**WHAT YOU WILL DO:** Go to the line holding "Where can the left wrist" in the entries below and write out exactly every line down to and including the line holding "Where can the wrist".
##### SUPPLIED DATA #####
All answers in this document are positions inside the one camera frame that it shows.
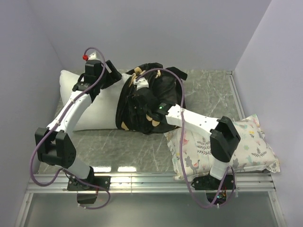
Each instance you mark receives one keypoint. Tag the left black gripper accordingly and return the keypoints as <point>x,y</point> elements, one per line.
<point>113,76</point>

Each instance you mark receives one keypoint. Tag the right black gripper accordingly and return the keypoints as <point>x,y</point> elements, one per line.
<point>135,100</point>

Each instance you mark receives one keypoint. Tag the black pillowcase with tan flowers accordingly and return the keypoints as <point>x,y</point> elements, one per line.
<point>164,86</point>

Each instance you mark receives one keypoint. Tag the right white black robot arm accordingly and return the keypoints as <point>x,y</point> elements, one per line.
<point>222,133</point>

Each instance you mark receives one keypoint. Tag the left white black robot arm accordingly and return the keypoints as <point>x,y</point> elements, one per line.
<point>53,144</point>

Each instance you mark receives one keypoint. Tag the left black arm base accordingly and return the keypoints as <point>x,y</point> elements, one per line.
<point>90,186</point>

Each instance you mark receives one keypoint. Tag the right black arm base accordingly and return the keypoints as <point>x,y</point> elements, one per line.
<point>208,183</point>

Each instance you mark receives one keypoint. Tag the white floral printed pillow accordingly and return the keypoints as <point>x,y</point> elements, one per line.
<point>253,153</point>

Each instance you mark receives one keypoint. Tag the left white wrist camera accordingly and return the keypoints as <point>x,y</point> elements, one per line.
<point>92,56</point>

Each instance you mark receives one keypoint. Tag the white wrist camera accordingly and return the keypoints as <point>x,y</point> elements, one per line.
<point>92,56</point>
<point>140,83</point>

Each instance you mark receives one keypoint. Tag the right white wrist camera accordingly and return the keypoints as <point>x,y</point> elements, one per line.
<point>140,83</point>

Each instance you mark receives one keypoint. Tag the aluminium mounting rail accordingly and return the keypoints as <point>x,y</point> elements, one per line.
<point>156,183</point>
#####
##### SUPPLIED DATA #####
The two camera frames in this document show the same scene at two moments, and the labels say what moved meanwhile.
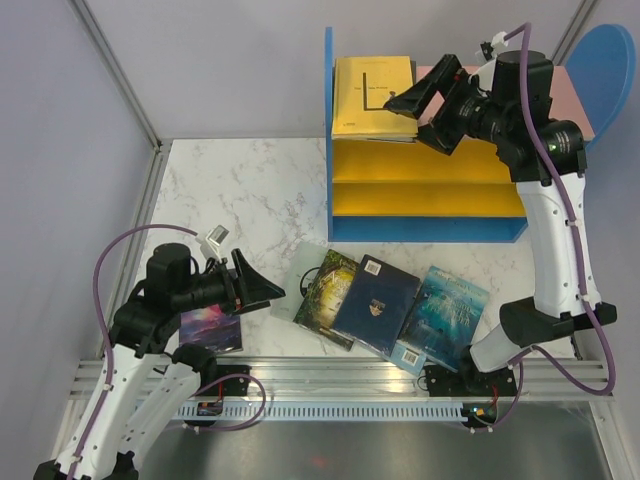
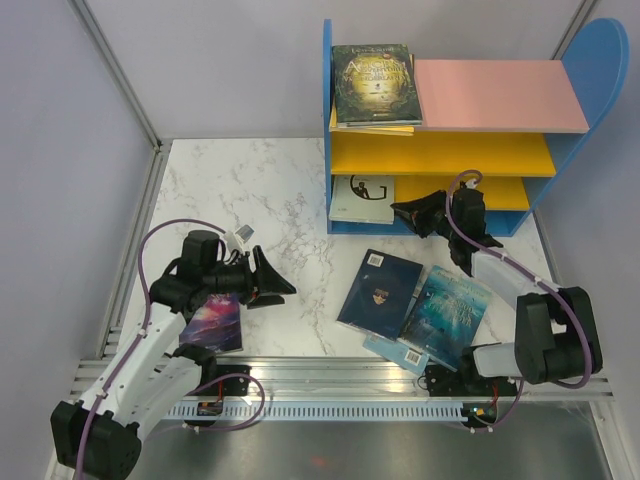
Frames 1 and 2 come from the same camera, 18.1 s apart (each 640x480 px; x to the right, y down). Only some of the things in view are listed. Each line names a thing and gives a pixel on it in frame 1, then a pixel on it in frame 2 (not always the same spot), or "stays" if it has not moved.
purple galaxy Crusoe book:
#####
##### SUPPLIED DATA #####
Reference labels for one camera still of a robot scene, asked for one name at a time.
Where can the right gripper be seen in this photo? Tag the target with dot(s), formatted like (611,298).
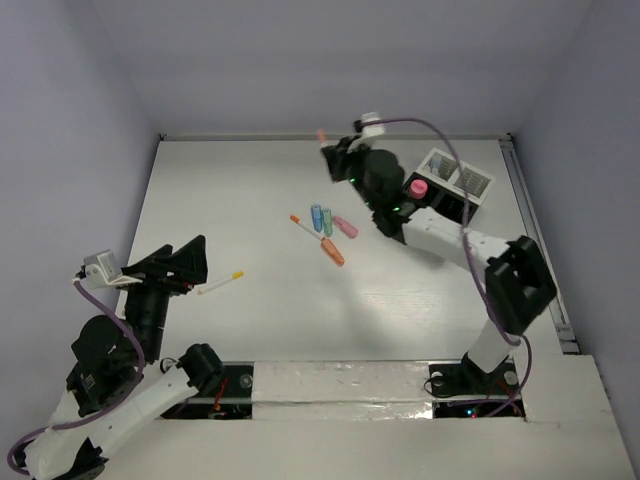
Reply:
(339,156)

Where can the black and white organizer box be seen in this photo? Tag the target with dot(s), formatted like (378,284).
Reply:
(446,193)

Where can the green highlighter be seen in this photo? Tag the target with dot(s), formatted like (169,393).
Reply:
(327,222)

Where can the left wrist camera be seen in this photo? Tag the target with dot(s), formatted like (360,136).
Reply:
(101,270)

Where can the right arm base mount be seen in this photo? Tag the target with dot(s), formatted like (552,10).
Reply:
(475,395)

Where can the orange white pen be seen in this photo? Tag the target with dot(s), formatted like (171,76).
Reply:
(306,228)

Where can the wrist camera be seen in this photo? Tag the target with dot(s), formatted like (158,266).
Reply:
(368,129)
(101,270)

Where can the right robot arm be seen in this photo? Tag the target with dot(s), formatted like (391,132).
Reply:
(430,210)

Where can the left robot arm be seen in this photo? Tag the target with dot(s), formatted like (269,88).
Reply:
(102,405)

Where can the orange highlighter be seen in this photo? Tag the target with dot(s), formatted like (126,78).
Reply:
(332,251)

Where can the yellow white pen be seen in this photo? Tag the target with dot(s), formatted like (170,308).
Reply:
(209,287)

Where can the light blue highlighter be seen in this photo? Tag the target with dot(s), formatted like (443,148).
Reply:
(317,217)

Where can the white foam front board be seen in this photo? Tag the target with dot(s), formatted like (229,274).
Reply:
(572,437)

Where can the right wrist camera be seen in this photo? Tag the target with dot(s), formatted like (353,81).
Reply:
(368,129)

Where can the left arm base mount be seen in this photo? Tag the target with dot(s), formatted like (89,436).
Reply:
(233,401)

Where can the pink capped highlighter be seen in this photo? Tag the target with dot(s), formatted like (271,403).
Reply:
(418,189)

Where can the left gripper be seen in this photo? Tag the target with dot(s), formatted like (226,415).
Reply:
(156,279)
#####
**EXERCISE RESULT:**
Where can the left wrist camera be seen in this photo? Tag the target with dot(s), formatted like (360,136).
Reply:
(101,270)

Where can the right arm base mount be seen in this photo? Tag the target with dot(s), formatted like (552,10).
Reply:
(475,395)

Where can the orange white pen be seen in this photo? Tag the target with dot(s), formatted like (171,76).
Reply:
(306,228)

Where can the wrist camera be seen in this photo? Tag the target with dot(s), formatted like (158,266).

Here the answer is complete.